EXERCISE DIRECTIONS:
Look below for the line with "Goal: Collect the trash" and the line with "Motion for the"; repeat exactly those two lines and all lines between them, but no pictures.
------ RAW DATA ------
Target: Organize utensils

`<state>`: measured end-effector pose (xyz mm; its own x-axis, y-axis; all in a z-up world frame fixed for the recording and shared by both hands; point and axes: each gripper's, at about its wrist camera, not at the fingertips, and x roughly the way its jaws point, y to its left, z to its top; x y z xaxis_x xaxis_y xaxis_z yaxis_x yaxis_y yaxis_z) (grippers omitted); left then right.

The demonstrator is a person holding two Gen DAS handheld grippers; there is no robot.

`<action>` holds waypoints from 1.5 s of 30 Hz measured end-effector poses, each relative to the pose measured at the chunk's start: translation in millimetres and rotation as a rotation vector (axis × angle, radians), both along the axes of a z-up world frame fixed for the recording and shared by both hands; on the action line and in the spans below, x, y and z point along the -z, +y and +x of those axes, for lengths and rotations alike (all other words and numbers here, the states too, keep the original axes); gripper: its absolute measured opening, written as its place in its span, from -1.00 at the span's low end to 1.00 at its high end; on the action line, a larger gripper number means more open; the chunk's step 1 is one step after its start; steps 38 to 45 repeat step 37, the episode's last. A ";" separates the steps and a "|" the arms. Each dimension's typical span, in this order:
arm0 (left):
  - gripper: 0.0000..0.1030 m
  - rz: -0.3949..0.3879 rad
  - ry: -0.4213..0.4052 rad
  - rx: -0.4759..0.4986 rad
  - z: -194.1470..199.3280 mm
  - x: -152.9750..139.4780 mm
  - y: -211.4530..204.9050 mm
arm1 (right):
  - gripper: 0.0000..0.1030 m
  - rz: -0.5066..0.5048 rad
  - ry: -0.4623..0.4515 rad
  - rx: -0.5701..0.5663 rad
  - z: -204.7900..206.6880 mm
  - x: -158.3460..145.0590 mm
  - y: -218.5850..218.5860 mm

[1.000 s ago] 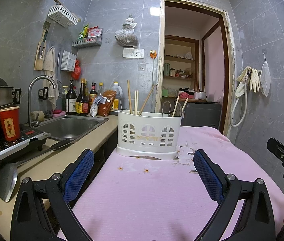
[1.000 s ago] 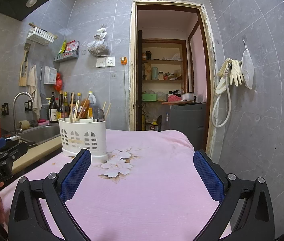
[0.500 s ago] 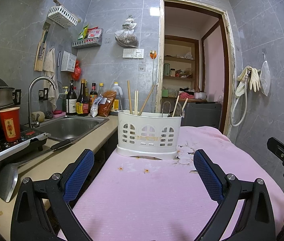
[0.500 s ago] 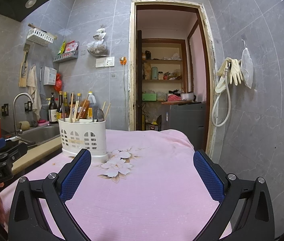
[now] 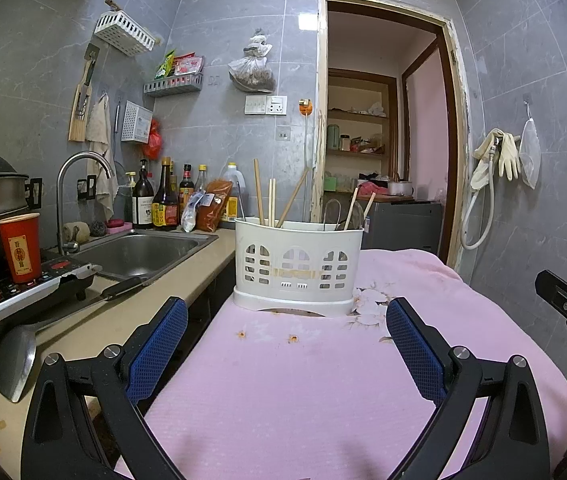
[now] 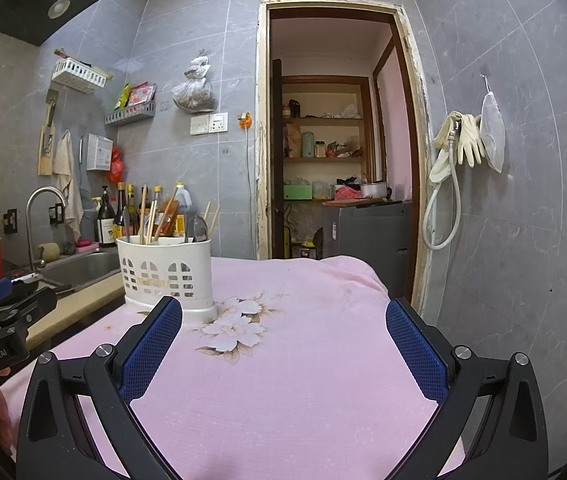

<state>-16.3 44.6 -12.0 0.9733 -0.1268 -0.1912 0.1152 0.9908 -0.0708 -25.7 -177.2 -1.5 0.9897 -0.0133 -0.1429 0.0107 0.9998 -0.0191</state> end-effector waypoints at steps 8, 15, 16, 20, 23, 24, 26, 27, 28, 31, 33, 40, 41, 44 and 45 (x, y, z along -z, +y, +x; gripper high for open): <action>0.89 0.002 0.000 0.000 0.0 0.0 0.4 | 1.00 0.001 0.000 0.000 -0.3 -0.2 1.5; 0.89 -0.002 0.013 0.000 -0.2 -0.3 2.3 | 1.00 0.001 0.001 0.000 -0.2 0.2 0.9; 0.89 0.000 0.020 0.001 0.1 -0.2 2.3 | 1.00 0.001 0.002 0.000 0.0 0.4 0.5; 0.89 0.009 0.028 -0.019 1.5 1.3 2.7 | 1.00 0.003 0.008 -0.004 -1.5 -1.6 4.6; 0.89 0.016 0.038 -0.005 4.4 3.5 2.1 | 1.00 0.003 0.011 -0.006 -2.0 -1.7 6.6; 0.89 0.020 0.042 -0.003 5.4 4.0 2.1 | 1.00 0.003 0.011 -0.006 -2.6 -2.1 8.6; 0.89 0.028 0.041 -0.004 6.4 5.1 0.2 | 1.00 0.004 0.012 -0.008 -2.5 -1.7 8.3; 0.89 0.031 0.041 -0.004 6.6 5.5 -0.6 | 1.00 0.005 0.013 -0.008 -2.3 -1.6 8.5; 0.89 0.033 0.040 -0.004 7.0 5.6 0.1 | 1.00 0.006 0.016 -0.010 -0.2 -1.3 8.0; 0.89 0.036 0.040 -0.005 7.6 6.1 -1.7 | 1.00 0.010 0.022 -0.013 -0.4 -0.7 10.8; 0.89 0.037 0.041 -0.003 7.9 6.3 -1.0 | 1.00 0.011 0.023 -0.014 -0.3 -0.8 11.9; 0.89 0.036 0.043 -0.004 7.6 6.9 -2.1 | 1.00 0.012 0.024 -0.015 -0.2 -0.7 13.2; 0.89 0.036 0.043 -0.004 7.6 6.9 -2.1 | 1.00 0.012 0.024 -0.015 -0.2 -0.7 13.2; 0.89 0.036 0.043 -0.004 7.6 6.9 -2.1 | 1.00 0.012 0.024 -0.015 -0.2 -0.7 13.2; 0.89 0.036 0.043 -0.004 7.6 6.9 -2.1 | 1.00 0.012 0.024 -0.015 -0.2 -0.7 13.2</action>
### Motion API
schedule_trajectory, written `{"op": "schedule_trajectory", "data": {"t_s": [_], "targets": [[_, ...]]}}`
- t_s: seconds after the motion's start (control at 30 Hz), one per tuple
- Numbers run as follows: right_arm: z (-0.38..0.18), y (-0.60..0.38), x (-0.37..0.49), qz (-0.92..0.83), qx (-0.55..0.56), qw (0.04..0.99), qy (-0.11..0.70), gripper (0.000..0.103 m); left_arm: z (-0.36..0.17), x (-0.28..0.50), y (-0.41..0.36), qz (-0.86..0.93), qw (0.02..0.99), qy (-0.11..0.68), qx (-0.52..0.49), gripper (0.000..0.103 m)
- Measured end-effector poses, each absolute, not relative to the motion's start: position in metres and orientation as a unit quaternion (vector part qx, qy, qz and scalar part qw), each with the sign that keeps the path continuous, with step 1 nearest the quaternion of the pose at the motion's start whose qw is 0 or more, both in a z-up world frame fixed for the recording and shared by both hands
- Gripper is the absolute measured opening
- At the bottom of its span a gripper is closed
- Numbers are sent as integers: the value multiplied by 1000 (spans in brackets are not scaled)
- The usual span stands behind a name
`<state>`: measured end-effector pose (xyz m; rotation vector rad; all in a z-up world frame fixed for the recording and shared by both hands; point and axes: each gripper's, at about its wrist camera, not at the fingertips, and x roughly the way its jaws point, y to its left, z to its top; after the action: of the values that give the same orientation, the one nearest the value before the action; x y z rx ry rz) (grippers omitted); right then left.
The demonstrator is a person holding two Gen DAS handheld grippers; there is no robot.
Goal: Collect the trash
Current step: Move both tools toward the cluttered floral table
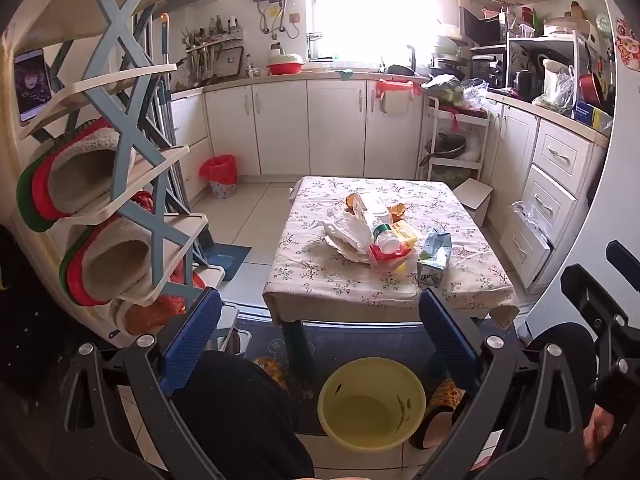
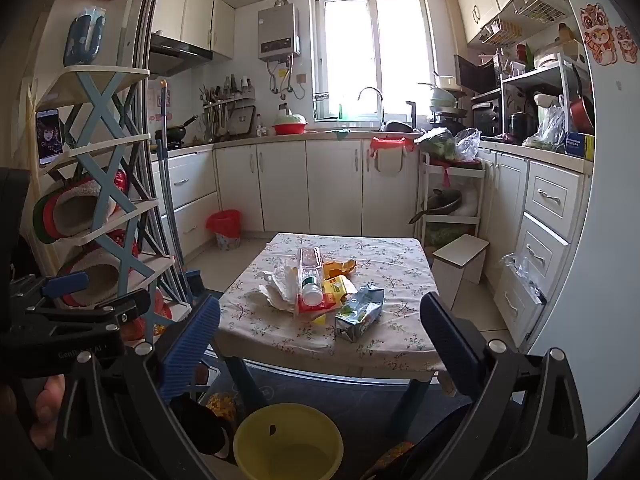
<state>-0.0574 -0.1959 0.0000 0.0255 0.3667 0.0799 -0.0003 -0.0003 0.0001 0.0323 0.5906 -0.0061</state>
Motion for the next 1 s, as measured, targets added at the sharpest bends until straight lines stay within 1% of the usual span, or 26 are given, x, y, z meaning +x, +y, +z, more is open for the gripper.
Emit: {"op": "schedule_trajectory", "data": {"t_s": [0.77, 1.0], "targets": [[-1, -195, -54, 36, 13, 983, 181, 96, -2, 2, -1, 1, 957, 289, 18, 95], [-4, -198, -40, 36, 17, 982, 185, 96, -5, 13, -1, 0, 955, 295, 13, 95]]}}
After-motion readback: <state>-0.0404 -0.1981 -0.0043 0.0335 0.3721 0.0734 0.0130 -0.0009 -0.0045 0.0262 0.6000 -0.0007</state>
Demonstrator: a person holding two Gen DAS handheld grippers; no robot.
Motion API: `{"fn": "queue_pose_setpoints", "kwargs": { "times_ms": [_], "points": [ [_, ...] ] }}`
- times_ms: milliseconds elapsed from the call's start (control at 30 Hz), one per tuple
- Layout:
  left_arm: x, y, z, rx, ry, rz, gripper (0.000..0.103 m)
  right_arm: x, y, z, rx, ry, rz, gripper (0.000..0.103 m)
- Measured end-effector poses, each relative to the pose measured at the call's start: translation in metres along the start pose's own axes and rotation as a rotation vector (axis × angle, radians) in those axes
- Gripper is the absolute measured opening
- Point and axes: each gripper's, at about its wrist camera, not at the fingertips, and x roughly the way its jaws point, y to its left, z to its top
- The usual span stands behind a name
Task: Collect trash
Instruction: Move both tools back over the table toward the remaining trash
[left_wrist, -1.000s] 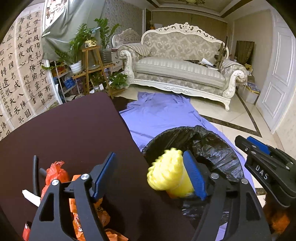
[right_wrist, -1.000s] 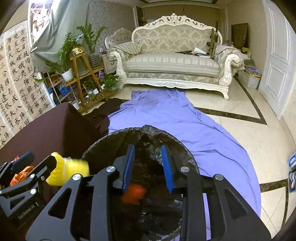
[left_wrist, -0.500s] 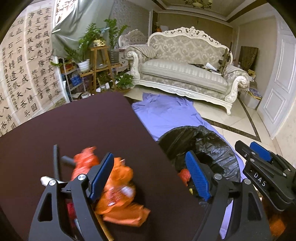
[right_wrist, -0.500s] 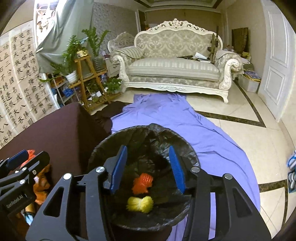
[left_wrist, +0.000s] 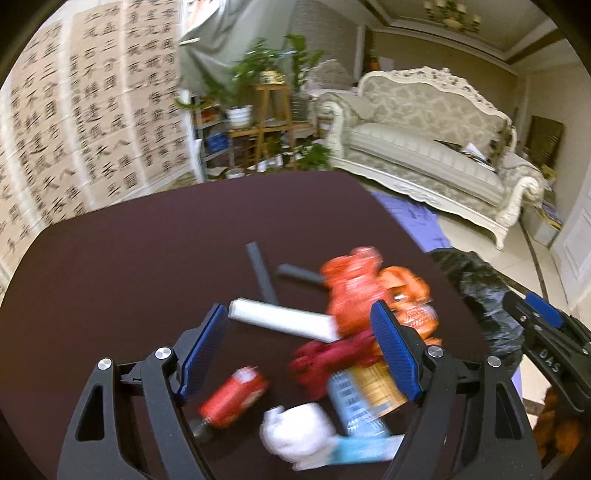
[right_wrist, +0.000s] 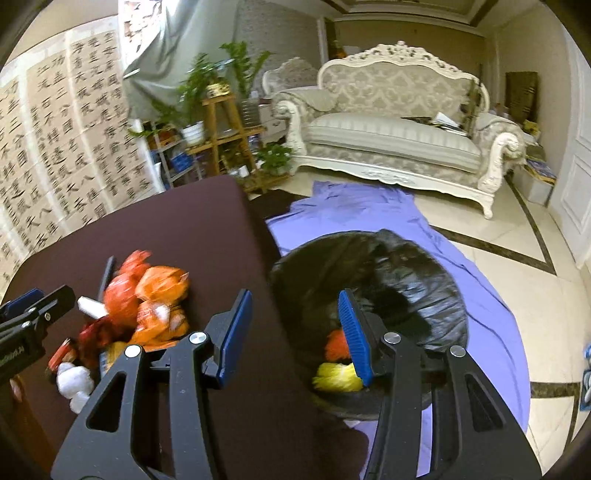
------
OUTPUT OF THE EXERCISE:
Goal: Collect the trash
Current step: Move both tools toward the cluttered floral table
<state>-0.0574 -0.1959 0.0000 0.0255 0.3667 0.0799 -0.0003 -0.0003 0.0001 0.0323 0.5906 -0.0061</state>
Motion for the next 1 s, as measured, targets added at the sharpest bends until straight lines stay within 1% of the usual span, or 26 are given, x, y, z meaning +x, +y, +z, more is open for the gripper.

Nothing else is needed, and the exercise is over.